As a lifetime weather nerd -

I think if you could smooth the trend there would be a trend towards worse hurricanes, but there's huge variations from storm to storm and season to season. There is a slight trend towards more storms, and a trend towards more building on the coast or in vulnerable areas that increases damage. There's also a trend towards more news coverage of extreme weather.

There are so many random factors though. Katrina was terrible because it hit New Orleans rather directly, which is an incredibly vulnerable (and high population) city, and the levees broke in conditions they should have been able to withstand. If that same storm hit Brownsville, TX, or Panama City, FL, people would have paid way less attention. If it hit Veracruz, MX, nobody in the US would remember it.

Category-at-landfall is not a good indicator either. Winds get all the hype, but water does most of the damage - as it did in Katrina. While storm surge as driven by those winds is a factor, it really matters which ways the winds are blowing and how the waters pile up based on local geography. Rain is a huge factor too, so situations where a storm drifts inland and then parks are much worse than a storm that promptly races off. (Such conditions caused bad flooding in Houston recently).
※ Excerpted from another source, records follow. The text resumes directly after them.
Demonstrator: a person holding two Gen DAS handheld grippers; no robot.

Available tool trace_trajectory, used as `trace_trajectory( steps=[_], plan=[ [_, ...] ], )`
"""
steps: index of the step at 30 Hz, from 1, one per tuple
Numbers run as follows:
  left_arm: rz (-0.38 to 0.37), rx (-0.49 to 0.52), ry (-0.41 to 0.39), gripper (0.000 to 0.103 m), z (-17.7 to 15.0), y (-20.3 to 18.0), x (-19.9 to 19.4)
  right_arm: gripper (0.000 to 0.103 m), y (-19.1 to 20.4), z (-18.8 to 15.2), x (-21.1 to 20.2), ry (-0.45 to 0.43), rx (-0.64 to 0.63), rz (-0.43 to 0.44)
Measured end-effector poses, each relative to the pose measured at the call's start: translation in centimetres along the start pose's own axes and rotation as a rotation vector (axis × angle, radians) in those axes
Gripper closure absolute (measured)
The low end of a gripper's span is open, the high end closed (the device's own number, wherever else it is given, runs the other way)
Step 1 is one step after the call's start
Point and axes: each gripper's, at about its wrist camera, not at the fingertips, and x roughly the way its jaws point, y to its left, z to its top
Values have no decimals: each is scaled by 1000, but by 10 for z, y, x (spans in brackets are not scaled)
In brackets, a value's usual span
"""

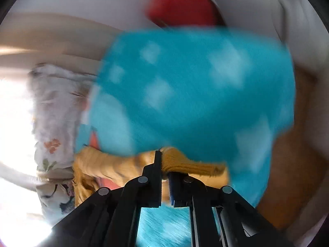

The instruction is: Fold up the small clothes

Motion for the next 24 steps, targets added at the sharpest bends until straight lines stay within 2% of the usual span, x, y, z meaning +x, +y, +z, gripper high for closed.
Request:
trace_trajectory(
  steps=[2,4,5,7,12,14,16,17,19,20,22,24],
  plan=[
    [-1,-4,-2,40,0,1,-2,97,44,23,-42,-104,-128,99],
    [-3,-9,-2,40,0,2,-2,97,68,32,-69,-160,-203,160],
    [-4,-8,-1,40,-1,2,-2,97,77,32,-80,-178,-240,179],
    [-3,-7,6,40,-2,3,1,97,75,29,-80,-175,-262,165],
    [0,-7,30,40,-5,4,7,96,5,20,-15,-53,-180,-22],
    [-1,1,35,40,-5,2,8,93,-26,18,15,6,-150,-153],
    [3,15,33,40,-5,-1,7,87,-48,15,23,29,-116,-199],
    [9,24,29,40,-6,-2,6,84,-59,11,17,10,-78,-204],
    [26,37,28,40,-7,-3,7,70,-71,8,5,-24,-39,-203],
    [30,38,33,40,-7,-3,8,69,-78,6,-4,-49,-8,-202],
    [27,29,48,40,-8,-2,13,63,-88,2,-15,-62,41,-153],
    [23,20,58,40,-7,-2,15,56,-90,-5,-16,-53,98,-59]
  ],
)
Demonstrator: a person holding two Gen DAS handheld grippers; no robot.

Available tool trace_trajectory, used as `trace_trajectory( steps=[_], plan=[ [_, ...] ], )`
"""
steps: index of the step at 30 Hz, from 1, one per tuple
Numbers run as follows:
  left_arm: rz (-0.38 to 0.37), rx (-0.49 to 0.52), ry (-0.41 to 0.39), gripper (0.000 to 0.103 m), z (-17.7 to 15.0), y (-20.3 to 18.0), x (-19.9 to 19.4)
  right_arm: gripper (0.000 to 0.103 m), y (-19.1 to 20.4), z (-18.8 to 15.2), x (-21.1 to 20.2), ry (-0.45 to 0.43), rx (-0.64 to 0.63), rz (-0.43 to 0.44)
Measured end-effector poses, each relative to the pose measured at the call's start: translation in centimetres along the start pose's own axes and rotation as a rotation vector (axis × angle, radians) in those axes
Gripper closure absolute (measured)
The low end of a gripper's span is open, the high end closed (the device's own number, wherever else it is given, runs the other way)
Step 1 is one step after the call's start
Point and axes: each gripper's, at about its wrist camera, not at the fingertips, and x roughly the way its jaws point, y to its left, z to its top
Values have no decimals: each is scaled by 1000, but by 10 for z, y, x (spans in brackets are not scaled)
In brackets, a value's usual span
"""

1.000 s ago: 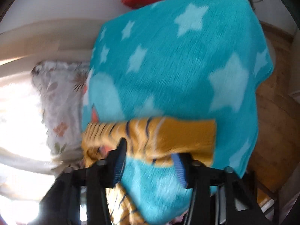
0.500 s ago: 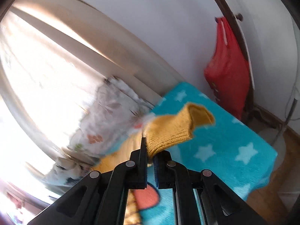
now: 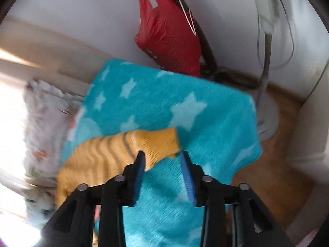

So exact landfall conditions matter, how fast a storm moves, etc. Storms may be a little stronger than they used to be but that says very little. People remember when we get unlucky and a major city gets hit in a very unlucky way, and that's always going to be mostly a random occurrence.

Houston exists as a city because a hurricane destroyed Galveston. It still gets severe flooding from tropical storms, and has in recent memory. Like New Orleans, it's in a bad place (clearing out a swamp to build a city will always have this problem; the water wants to go where it did before). It will almost surely happen again.

It's easy to play fearmonger, and imagine "worst case scenarios", but many of them have played out - Katrina, Sandy, Houston, etc. Even if the odds of those scenarios have increased from 1/100 to 1/50, there's no telling when the next one will happen; we could go 50 years without another one, or Miami could hit by a cat 5 in a month.

It's still a stupid idea to invest in cities built in wetlands in areas vulnerable to hurricanes, but people keep doing it. Sea level rise makes this even stupider (more so than the storms getting stronger), but again, people keep doing it. A lot of people justify it because it hasn't happened in X years where they happen to live, but it is a numbers game, and sooner or later their number will come up.